**What this task involves**
Using the records below, transcribe word for word the stretch from the line that contains "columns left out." through the line that contains "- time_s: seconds", both end lines included, and nothing else.

**Stored data entries**
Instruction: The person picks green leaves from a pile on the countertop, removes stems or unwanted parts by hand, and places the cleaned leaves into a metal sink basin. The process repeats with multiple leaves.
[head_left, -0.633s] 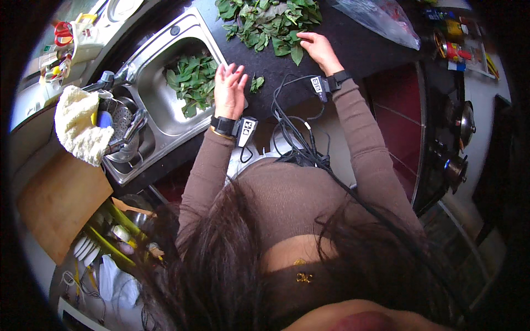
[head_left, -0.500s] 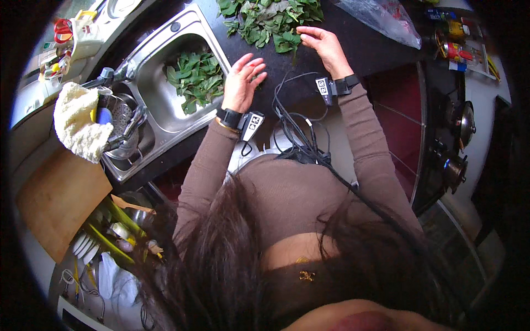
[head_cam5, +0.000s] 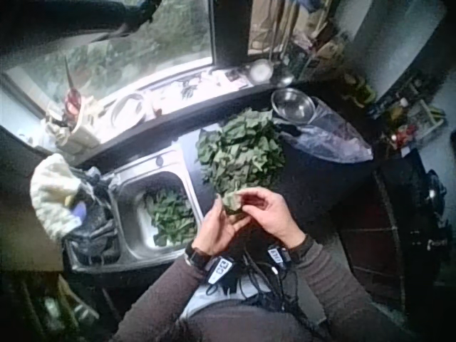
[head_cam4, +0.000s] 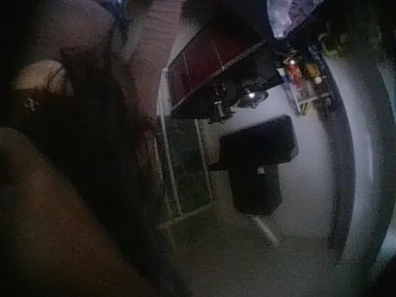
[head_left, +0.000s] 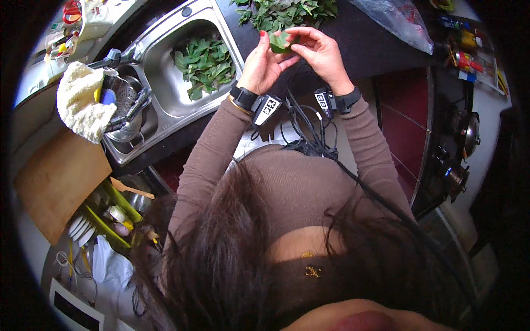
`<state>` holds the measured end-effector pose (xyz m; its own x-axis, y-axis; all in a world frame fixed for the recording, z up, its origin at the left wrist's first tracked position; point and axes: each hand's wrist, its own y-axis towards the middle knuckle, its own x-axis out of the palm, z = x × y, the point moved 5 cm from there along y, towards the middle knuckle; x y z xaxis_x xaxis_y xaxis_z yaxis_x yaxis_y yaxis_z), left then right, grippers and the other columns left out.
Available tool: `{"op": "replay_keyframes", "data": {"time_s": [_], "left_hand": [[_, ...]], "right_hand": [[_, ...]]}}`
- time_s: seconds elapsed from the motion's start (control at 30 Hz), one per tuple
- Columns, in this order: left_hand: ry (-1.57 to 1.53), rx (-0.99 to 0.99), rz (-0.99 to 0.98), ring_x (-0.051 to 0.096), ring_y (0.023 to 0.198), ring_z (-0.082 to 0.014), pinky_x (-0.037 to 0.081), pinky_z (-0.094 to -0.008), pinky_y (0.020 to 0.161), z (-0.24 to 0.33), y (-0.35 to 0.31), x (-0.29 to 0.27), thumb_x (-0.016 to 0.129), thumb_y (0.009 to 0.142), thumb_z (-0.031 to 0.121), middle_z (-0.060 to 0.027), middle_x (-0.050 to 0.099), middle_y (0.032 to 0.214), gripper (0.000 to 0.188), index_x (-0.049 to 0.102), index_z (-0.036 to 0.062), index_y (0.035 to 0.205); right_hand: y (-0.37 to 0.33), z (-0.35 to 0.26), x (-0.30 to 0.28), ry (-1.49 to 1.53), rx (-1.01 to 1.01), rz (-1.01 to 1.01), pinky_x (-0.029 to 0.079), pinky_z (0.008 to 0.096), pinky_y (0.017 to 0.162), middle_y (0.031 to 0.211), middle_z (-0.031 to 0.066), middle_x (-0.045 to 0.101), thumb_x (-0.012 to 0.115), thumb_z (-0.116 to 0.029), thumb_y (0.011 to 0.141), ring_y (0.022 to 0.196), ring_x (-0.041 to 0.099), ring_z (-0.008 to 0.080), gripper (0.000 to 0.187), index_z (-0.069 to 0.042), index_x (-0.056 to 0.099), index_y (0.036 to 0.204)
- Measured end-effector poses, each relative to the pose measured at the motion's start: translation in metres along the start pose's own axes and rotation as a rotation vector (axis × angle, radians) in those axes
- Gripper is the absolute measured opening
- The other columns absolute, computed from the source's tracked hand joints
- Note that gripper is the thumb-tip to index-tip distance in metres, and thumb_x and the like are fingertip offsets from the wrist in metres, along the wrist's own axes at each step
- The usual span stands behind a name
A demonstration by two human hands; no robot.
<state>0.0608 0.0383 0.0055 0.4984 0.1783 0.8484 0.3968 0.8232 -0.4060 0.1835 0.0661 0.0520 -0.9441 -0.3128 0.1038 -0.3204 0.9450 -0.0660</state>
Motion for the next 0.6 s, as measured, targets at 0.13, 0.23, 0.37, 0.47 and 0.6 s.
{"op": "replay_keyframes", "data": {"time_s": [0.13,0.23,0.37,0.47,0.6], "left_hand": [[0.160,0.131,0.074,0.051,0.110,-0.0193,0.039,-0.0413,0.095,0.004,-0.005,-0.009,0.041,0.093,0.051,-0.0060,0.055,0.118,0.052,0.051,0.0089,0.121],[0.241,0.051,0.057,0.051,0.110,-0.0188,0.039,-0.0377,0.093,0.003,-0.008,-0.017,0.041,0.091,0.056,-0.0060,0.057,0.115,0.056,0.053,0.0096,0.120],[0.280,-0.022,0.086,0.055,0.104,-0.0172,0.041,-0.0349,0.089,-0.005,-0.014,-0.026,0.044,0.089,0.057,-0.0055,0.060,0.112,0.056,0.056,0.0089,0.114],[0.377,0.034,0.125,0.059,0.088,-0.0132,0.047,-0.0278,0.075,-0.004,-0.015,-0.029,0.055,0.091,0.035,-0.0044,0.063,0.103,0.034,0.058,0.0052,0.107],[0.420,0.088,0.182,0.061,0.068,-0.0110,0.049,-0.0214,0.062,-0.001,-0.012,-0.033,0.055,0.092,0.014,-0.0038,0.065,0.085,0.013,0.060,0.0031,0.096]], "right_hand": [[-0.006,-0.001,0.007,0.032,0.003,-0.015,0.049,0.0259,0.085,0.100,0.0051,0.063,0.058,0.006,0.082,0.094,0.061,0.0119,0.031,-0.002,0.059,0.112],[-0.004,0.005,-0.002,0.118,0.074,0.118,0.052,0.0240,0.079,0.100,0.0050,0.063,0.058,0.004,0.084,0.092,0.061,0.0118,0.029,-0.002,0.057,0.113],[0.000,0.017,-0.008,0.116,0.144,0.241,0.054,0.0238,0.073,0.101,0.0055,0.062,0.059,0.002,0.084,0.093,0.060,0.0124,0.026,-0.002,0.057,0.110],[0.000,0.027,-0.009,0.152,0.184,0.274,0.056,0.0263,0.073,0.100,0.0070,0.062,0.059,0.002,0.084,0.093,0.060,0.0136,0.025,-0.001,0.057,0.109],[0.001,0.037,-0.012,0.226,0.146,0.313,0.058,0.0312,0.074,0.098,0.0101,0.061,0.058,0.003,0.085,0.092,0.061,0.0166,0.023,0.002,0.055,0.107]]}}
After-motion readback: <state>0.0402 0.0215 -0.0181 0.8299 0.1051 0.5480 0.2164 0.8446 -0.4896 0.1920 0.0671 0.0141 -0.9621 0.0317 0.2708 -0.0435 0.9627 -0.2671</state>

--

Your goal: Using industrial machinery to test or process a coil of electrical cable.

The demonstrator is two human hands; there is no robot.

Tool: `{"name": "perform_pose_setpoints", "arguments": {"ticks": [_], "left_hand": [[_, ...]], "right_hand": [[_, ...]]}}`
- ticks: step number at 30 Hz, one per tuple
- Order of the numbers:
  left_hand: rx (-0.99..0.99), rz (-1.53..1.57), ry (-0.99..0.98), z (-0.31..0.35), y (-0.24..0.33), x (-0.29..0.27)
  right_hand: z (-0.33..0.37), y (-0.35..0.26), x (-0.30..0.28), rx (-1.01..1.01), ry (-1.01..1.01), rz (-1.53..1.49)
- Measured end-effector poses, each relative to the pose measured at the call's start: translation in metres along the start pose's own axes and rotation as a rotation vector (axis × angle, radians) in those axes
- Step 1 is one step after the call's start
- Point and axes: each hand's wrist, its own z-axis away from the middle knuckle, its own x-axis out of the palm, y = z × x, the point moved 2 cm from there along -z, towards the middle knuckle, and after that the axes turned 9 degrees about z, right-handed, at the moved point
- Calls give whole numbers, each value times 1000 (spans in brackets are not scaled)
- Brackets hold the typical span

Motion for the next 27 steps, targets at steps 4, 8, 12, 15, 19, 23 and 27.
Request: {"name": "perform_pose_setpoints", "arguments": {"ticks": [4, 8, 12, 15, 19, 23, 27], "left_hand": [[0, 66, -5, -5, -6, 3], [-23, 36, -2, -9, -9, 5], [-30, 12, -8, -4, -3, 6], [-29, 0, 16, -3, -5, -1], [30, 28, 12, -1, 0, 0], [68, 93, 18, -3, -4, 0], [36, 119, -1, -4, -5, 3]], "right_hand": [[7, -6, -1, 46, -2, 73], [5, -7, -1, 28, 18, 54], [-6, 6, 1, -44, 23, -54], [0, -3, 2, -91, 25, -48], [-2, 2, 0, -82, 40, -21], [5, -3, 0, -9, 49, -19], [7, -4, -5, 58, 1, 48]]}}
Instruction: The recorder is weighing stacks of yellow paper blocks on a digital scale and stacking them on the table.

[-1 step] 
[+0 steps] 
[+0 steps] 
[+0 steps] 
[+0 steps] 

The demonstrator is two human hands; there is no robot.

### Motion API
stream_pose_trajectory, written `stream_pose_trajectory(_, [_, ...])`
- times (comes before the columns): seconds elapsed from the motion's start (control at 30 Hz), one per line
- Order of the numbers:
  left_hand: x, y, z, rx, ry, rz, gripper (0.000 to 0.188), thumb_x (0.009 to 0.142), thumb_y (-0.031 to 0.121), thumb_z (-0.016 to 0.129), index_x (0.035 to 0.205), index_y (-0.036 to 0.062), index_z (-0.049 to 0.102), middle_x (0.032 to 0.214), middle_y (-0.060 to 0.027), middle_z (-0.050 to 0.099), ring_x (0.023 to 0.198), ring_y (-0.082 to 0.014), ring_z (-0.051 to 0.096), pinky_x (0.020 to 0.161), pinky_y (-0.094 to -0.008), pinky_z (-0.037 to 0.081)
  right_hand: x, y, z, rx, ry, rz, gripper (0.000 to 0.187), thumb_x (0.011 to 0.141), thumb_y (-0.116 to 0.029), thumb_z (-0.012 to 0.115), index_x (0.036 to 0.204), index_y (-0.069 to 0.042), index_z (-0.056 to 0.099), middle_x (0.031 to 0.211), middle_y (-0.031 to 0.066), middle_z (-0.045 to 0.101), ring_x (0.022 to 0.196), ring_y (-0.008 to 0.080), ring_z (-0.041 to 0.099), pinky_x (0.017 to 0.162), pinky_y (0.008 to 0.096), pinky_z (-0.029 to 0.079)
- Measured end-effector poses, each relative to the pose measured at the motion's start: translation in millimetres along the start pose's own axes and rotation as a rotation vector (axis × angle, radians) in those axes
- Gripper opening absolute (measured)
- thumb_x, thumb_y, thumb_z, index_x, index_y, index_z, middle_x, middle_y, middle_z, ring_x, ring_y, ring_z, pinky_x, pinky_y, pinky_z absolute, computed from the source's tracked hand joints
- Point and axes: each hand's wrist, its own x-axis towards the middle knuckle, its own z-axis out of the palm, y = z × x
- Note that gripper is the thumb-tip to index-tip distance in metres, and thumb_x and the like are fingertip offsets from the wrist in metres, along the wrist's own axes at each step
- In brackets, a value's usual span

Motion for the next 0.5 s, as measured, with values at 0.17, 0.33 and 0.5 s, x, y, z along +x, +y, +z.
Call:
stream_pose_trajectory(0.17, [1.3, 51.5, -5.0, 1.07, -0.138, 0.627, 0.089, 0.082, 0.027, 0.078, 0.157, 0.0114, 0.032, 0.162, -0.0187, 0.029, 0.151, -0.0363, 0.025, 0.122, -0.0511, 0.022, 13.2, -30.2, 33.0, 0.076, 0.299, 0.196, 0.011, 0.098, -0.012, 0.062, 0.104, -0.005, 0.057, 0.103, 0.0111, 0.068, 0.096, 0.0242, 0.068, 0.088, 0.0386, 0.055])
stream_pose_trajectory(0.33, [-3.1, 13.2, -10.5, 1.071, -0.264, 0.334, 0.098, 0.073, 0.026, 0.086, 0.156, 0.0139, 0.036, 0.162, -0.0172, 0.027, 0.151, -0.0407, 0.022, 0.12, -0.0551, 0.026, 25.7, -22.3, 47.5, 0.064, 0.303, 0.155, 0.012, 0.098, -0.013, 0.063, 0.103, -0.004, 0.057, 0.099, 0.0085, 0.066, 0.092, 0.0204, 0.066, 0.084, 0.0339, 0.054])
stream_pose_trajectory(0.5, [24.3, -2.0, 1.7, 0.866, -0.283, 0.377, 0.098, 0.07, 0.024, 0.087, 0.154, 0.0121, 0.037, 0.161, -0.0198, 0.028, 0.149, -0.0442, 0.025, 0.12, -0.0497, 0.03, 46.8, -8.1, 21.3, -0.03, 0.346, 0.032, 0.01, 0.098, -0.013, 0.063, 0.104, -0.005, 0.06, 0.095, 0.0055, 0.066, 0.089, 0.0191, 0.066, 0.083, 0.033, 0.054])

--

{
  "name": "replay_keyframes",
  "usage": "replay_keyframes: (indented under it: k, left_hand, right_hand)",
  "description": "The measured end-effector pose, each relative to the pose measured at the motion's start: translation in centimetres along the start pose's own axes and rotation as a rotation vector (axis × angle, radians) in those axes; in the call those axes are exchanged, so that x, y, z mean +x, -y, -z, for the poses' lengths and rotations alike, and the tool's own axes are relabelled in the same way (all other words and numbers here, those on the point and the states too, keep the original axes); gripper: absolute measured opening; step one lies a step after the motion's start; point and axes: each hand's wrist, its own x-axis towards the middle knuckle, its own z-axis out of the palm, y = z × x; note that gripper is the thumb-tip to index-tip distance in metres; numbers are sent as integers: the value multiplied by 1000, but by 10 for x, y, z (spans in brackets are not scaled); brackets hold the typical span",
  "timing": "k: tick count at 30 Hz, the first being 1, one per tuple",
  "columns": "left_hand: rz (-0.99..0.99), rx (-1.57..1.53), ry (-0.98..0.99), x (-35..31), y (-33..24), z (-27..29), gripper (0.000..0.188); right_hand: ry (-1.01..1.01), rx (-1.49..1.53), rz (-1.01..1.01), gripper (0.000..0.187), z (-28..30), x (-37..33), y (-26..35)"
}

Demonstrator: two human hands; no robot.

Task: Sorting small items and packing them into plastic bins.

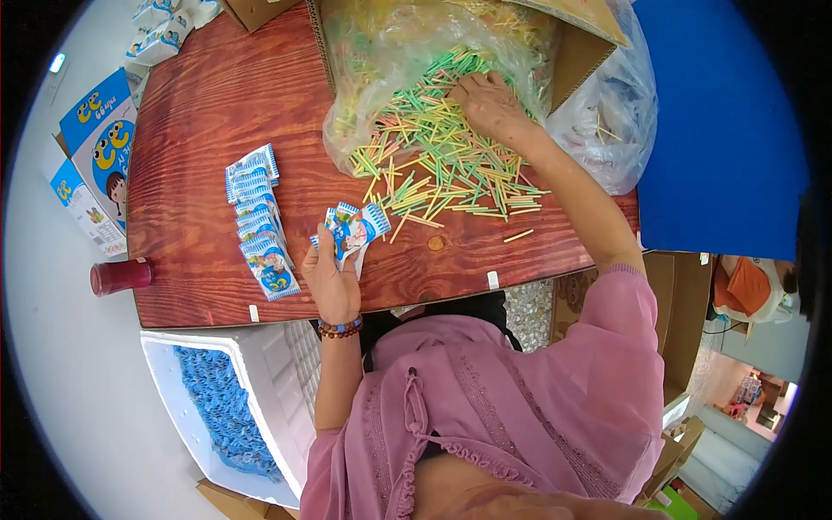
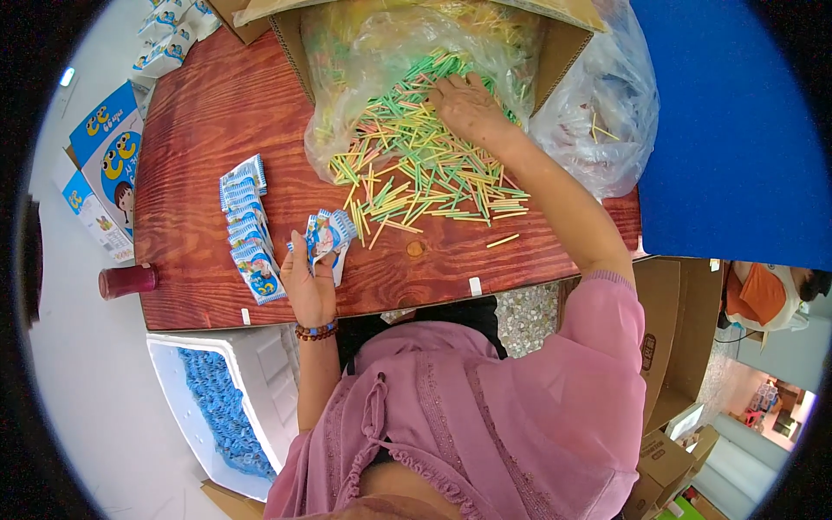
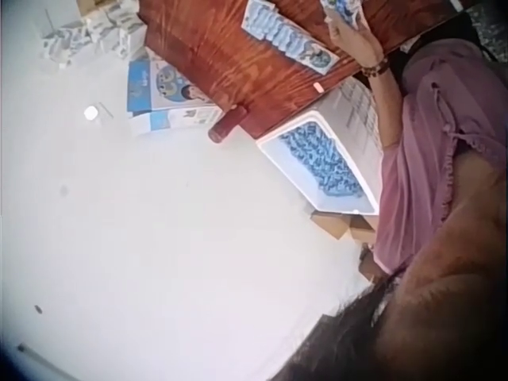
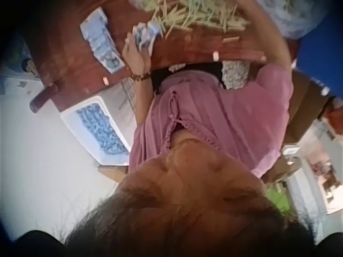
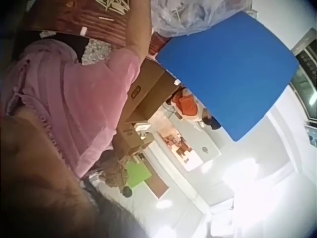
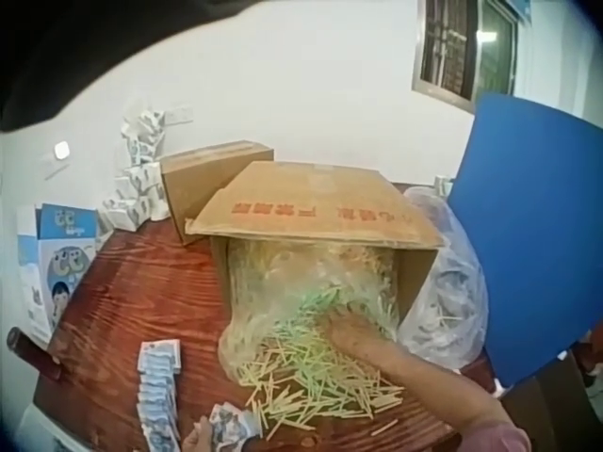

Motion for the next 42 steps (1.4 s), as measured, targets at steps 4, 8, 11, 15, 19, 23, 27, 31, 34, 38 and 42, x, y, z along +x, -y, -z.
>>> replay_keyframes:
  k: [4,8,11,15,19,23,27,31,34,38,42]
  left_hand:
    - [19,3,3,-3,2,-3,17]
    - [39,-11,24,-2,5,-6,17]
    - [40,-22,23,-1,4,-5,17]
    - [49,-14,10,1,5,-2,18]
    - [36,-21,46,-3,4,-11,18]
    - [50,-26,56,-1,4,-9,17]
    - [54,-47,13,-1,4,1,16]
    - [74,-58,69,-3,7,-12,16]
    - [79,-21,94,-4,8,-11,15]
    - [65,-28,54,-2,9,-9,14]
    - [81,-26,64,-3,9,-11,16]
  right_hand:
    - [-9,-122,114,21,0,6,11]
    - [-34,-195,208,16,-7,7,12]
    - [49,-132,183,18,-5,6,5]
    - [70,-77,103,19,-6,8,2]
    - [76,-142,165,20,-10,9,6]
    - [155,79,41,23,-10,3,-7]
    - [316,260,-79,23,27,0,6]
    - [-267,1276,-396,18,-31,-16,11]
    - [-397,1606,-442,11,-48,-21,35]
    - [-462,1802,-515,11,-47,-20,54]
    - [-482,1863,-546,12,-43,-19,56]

**Expected answer**
`<state>` holds the measured end-effector pose (xyz m; its own x-axis, y-axis; all in a world frame fixed for the recording, z up, its origin at the left wrist's first tracked position; point and axes: each hand's wrist, its own y-axis towards the middle knuckle, its own x-axis out of the palm, z = x × y, the point moved 5 cm from there along y, towards the middle knuckle; x y z xaxis_x xaxis_y xaxis_z yaxis_x yaxis_y yaxis_z), left then right, grippers and the other columns left out.
Available tool: `{"op": "replay_keyframes", "data": {"time_s": [_], "left_hand": [[_, ...]], "right_hand": [[_, ...]]}}`
- time_s: seconds elapsed from the motion's start (control at 30 Hz), one per tuple

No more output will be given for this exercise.